• _EXERCISE REQUIREMENTS_:
Nothing beyond the line containing "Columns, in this" should be printed; print each line exactly from the first line of the listing below through it.

• _GIVEN DATA_:

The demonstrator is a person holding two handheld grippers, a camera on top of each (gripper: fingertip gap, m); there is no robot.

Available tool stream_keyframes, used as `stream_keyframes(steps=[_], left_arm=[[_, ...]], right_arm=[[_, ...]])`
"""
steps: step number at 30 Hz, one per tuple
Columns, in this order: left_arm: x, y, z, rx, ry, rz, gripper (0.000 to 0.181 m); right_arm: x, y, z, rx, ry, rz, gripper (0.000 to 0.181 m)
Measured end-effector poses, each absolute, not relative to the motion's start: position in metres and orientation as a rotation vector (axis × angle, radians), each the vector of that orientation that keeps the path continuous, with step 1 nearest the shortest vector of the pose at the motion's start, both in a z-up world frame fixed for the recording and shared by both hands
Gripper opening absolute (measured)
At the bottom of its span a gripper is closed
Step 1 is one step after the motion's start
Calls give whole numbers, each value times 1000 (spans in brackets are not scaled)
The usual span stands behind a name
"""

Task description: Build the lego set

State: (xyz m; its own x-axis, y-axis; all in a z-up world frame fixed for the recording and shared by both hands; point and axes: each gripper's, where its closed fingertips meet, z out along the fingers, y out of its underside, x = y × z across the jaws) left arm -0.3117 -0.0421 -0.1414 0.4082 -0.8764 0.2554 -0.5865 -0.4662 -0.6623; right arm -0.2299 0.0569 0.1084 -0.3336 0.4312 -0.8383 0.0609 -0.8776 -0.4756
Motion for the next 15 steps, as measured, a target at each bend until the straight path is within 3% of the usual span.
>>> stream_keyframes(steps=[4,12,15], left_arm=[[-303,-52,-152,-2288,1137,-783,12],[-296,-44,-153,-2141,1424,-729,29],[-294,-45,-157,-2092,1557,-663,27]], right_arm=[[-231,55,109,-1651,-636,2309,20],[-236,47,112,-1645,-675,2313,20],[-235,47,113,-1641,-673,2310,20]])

• _SOLVED EXERCISE_:
The demonstrator is a person holding two handheld grippers, a camera on top of each (gripper: fingertip gap, m); there is no robot.

Available tool stream_keyframes, used as `stream_keyframes(steps=[_], left_arm=[[_, ...]], right_arm=[[_, ...]])`
"""
steps: step number at 30 Hz, one per tuple
Columns, in this order: left_arm: x, y, z, rx, ry, rz, gripper (0.000 to 0.181 m); right_arm: x, y, z, rx, ry, rz, gripper (0.000 to 0.181 m)

There is nothing else to the answer.